One of the concerns we keep hearing about in the present job market is that in a downward adjusting economy those who are laid off may have to re-employ at a lower base wage than they left behind. And if inflation kicks in?
Seems like a good time to review our contract/covenant issues with the source of our real security.
There is another “wage-issue” worth thinking about.
Why does Jesus talk so much in his Sermon on the Mount about rewarding those who secretly trust him? Doesn’t much of the rest of the New Testament make it clear that a relationship with God is based on receiving gifts we know we don’t deserve rather than rewards we’ve earned?

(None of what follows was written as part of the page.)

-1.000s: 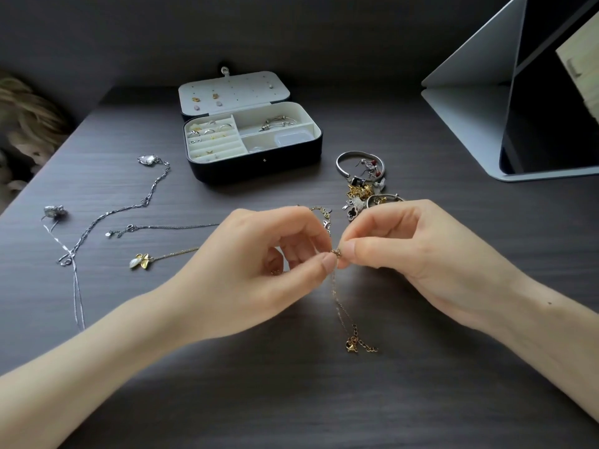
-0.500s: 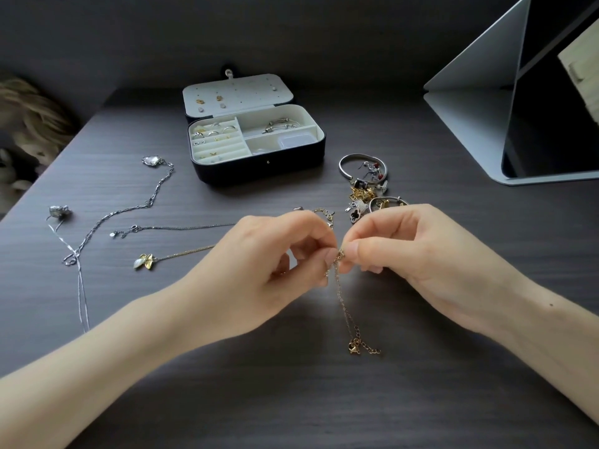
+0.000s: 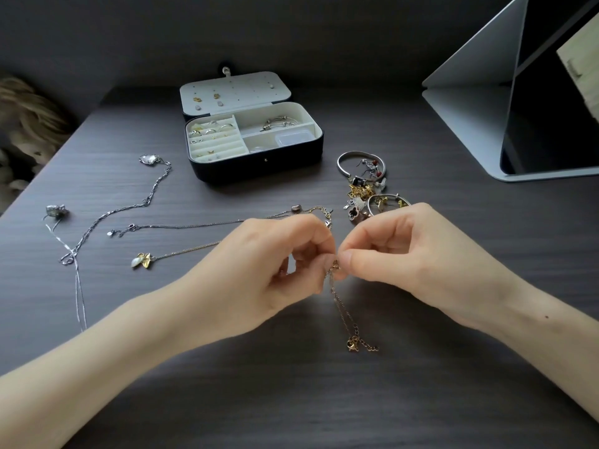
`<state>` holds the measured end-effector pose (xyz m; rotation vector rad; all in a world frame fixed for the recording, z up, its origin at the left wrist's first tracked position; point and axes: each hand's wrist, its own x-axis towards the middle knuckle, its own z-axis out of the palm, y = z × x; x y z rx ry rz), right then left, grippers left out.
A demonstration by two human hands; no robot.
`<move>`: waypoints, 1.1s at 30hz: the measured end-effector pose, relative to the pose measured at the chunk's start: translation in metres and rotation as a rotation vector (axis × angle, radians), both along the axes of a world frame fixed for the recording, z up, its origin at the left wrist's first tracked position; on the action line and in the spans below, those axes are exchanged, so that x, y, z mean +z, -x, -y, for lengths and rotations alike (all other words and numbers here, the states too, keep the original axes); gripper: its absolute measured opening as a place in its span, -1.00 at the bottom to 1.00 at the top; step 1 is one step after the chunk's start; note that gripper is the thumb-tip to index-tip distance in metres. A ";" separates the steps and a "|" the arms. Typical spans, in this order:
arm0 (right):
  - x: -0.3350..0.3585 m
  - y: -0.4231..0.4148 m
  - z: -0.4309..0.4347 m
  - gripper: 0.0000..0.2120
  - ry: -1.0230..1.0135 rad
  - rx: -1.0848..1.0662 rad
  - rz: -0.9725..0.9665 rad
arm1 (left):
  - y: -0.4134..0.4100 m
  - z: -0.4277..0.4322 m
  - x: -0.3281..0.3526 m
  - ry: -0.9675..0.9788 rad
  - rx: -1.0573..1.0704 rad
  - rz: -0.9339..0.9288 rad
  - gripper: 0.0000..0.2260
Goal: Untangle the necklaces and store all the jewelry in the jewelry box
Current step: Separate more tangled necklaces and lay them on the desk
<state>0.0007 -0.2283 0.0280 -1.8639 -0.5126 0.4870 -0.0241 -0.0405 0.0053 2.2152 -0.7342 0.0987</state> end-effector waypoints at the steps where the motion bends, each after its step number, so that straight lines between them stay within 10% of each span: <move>1: 0.001 0.000 0.000 -0.88 0.014 -0.003 0.009 | 0.000 0.000 0.000 -0.024 -0.008 0.026 -0.98; 33: 0.004 -0.002 -0.001 -0.76 -0.175 -0.070 -0.184 | 0.001 0.001 0.004 0.114 0.049 -0.057 -0.85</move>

In another recent post on “keeping secrets with God” we noticed that, in the same Sermon on the Mount, Jesus talked about the importance of our motives. He taught his disciples not to pray, fast, or give charitable gives for the purpose of impressing and gaining the approval of others. Instead he taught them to pray, fast, and give to others for the purpose of reflecting well on God. To do that he suggested that we need to see how important it is to have secret ways of relating to God so that our lives are not all about trying to impress others. By making such an emphasis Jesus also showed God’s interest in helping us sort out and enabling good motives.
But that brings us back to the issue of rewards. Jesus says those who make a display of their “piety” already have their reward (i.e. in the attention they get from others). He encourages us instead to learn the value of keeping secrets that the Father in heaven will (at some point now or later) reward openly.
In making his point. Jesus uses a couple of different words for reward, both of which carry the idea of “payment or wages due.”
How do we explain the idea of working for “wages” when Paul says so clearly in his letter to the Romans, that a right relationship with God is the result of believing God for grace we don’t deserve rather than on trying to work for wages earned (Rom 4:4-8)?
Interestingly Jesus is not alone in this emphasis. A surprising number of passages in the New Testament talk about the rewards of both faith and sin (Heb 11:6; Rev 22:12).
Seems to me that the dual emphasis on gift and reward shows that both are more important than we might want to believe. If we want the gifts of God we need to remember that God promises to reward to those who diligently seek him (Heb 11:6). If we want his rewards, we need to remember the gifts of God’s Spirit, mercy, and grace that are necessary to do anything he will reward.